### DATASET RECORDS:
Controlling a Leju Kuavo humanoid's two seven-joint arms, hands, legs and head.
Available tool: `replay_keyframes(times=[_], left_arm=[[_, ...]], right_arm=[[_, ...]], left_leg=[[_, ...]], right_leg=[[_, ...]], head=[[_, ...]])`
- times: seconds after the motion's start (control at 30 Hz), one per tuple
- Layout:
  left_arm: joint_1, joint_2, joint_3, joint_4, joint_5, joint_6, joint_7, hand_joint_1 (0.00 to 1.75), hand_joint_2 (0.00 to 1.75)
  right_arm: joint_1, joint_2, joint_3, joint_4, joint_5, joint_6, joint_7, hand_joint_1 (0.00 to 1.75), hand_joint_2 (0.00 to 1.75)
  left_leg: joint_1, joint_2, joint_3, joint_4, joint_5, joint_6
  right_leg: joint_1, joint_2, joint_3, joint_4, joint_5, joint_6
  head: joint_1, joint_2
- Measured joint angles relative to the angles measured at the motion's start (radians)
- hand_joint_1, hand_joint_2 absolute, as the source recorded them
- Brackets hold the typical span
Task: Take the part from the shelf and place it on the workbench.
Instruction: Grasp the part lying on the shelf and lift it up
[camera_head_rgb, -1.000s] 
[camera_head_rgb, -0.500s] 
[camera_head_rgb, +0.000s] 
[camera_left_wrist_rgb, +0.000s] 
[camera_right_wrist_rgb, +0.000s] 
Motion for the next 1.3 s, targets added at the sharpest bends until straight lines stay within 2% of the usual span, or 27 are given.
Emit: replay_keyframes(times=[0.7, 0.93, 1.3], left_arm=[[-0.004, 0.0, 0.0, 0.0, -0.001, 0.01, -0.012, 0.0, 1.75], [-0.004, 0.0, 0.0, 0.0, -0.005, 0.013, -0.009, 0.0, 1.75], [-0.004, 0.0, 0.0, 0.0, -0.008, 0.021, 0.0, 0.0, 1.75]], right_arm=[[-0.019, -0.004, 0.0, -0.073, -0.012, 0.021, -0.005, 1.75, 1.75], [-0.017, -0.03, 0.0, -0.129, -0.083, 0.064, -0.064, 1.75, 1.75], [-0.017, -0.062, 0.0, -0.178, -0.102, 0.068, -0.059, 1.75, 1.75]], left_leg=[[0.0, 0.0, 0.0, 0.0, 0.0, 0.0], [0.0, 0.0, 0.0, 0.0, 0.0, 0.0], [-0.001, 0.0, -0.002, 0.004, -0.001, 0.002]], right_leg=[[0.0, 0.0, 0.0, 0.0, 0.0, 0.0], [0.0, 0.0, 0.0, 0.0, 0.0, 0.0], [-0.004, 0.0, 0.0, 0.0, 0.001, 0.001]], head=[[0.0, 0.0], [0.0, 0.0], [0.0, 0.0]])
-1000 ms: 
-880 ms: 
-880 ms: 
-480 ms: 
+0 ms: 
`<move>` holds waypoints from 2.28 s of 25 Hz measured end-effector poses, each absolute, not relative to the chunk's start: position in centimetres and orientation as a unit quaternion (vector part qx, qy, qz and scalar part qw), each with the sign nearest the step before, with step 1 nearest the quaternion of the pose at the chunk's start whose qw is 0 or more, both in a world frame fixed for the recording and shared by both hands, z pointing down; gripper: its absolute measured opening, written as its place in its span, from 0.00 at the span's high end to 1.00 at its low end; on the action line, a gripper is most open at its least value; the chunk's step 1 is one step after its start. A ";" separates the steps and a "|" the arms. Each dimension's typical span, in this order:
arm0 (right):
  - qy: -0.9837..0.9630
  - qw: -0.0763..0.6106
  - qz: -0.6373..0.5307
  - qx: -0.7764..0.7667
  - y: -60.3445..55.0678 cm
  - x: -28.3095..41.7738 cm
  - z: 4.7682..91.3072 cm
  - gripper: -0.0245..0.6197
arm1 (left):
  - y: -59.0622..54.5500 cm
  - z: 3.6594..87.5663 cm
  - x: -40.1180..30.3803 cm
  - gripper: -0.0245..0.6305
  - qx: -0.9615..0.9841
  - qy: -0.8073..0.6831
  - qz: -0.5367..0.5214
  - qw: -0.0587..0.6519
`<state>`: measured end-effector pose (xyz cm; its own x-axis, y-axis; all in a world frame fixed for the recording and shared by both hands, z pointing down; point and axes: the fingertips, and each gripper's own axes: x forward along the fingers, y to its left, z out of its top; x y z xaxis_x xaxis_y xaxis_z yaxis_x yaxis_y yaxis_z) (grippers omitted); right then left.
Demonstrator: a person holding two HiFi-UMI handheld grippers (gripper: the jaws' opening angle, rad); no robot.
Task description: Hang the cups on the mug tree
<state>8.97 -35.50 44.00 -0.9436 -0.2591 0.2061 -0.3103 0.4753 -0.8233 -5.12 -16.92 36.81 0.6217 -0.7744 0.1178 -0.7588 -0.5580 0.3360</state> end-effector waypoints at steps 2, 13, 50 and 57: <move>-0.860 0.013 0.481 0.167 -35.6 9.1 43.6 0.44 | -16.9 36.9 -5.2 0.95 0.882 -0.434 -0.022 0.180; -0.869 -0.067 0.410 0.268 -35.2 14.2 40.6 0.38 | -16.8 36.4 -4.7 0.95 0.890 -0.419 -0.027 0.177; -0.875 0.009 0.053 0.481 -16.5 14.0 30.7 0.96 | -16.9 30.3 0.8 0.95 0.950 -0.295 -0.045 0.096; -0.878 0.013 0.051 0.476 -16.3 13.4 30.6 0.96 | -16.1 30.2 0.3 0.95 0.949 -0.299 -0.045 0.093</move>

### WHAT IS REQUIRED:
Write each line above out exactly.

### WRITTEN ANSWER:
Controlling a Leju Kuavo humanoid's two seven-joint arms, hands, legs and head.
Available tool: `replay_keyframes(times=[_], left_arm=[[_, ...]], right_arm=[[_, ...]], left_leg=[[_, ...]], right_leg=[[_, ...]], head=[[_, ...]])`
- times: seconds after the motion's start (control at 30 Hz), one per tuple
- Layout:
  left_arm: joint_1, joint_2, joint_3, joint_4, joint_5, joint_6, joint_7, hand_joint_1 (0.00 to 1.75), hand_joint_2 (0.00 to 1.75)
  right_arm: joint_1, joint_2, joint_3, joint_4, joint_5, joint_6, joint_7, hand_joint_1 (0.00 to 1.75), hand_joint_2 (0.00 to 1.75)
  left_leg: joint_1, joint_2, joint_3, joint_4, joint_5, joint_6
  right_leg: joint_1, joint_2, joint_3, joint_4, joint_5, joint_6
  head: joint_1, joint_2
- Measured joint angles relative to the angles measured at the motion's start (radians)
- hand_joint_1, hand_joint_2 absolute, as the source recorded them
- Brackets hold the typical span
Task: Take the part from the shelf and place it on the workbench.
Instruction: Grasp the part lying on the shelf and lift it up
[camera_head_rgb, -1.000s] 
[camera_head_rgb, -0.500s] 
[camera_head_rgb, +0.000s] 
[camera_left_wrist_rgb, +0.000s] 
[camera_right_wrist_rgb, +0.000s] 
Motion for the next 1.3 s, targets added at the sharpest bends until straight lines stay within 2% of the usual span, or 27 are given.
Emit: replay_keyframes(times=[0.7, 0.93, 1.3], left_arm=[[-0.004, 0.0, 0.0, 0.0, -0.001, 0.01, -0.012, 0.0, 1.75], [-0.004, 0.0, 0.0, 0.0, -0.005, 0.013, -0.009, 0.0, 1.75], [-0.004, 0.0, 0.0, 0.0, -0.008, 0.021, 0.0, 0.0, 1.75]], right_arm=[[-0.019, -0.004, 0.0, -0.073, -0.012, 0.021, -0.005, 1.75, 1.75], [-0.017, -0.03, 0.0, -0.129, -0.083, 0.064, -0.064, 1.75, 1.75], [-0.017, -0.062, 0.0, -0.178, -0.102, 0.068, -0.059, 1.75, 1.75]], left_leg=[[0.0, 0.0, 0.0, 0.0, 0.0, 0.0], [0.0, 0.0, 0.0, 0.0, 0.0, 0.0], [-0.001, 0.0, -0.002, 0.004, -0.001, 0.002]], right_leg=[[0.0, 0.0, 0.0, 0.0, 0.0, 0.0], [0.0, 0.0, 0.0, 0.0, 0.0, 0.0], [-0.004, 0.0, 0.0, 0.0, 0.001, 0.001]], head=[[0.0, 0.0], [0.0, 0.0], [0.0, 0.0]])
-1000 ms: 
-880 ms: 
-880 ms: 
-480 ms: 
+0 ms: 
`<move>` holds waypoints from 2.28 s of 25 Hz measured end-effector poses, each absolute, not relative to the chunk's start: position in centimetres and orientation as a unit quaternion (vector part qx, qy, qz and scalar part qw), each with the sign nearest the step before, with step 1 nearest the quaternion of the pose at the chunk's start whose qw is 0 or more, both in a world frame fixed for the recording and shared by both hands, z pointing down; gripper: its absolute measured opening, written as its place in its span, from 0.00 at the span's high end to 1.00 at its low end; on the action line, a gripper is most open at its least value; the chunk's step 1 is one step after its start. A ";" separates the steps and a "|" the arms. Each dimension's typical span, in this order:
arm0 (right):
  - qy: -0.9837..0.9630
  - qw: -0.0763..0.6106
  - qz: -0.6373..0.5307
  - qx: -0.7764..0.7667
  - y: -60.3445..55.0678 cm
  - x: -28.3095..41.7738 cm
  - z: 4.7682..91.3072 cm
  - gripper: -0.0245..0.6197
arm1 (left):
  - y: -59.0622..54.5500 cm
  - z: 3.6594..87.5663 cm
  - x: -40.1180..30.3803 cm
  - gripper: -0.0245..0.6305
  - qx: -0.9615..0.9841
  - qy: -0.8073..0.6831
  - qz: -0.5367..0.5214
  - qw: -0.0587..0.6519
`<state>`: measured end-effector pose (xyz cm; its own x-axis, y-axis; all in a world frame fixed for the recording and shared by both hands, z pointing down; point and axes: the fingertips, and each gripper's own axes: x forward along the fingers, y to its left, z out of its top; x y z xaxis_x xaxis_y xaxis_z yaxis_x yaxis_y yaxis_z) (grippers omitted); right then left.
Demonstrator: a person holding two HiFi-UMI handheld grippers (gripper: the jaws' opening angle, rad); no robot.
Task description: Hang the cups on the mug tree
<state>8.97 -35.50 44.00 -0.9436 -0.2591 0.2061 -0.3103 0.4753 -0.8233 -5.12 -16.92 36.81 0.6217 -0.7744 0.1178 -0.7588 -0.5580 0.3360</state> end-effector waypoints at steps 2, 13, 50 and 57: <move>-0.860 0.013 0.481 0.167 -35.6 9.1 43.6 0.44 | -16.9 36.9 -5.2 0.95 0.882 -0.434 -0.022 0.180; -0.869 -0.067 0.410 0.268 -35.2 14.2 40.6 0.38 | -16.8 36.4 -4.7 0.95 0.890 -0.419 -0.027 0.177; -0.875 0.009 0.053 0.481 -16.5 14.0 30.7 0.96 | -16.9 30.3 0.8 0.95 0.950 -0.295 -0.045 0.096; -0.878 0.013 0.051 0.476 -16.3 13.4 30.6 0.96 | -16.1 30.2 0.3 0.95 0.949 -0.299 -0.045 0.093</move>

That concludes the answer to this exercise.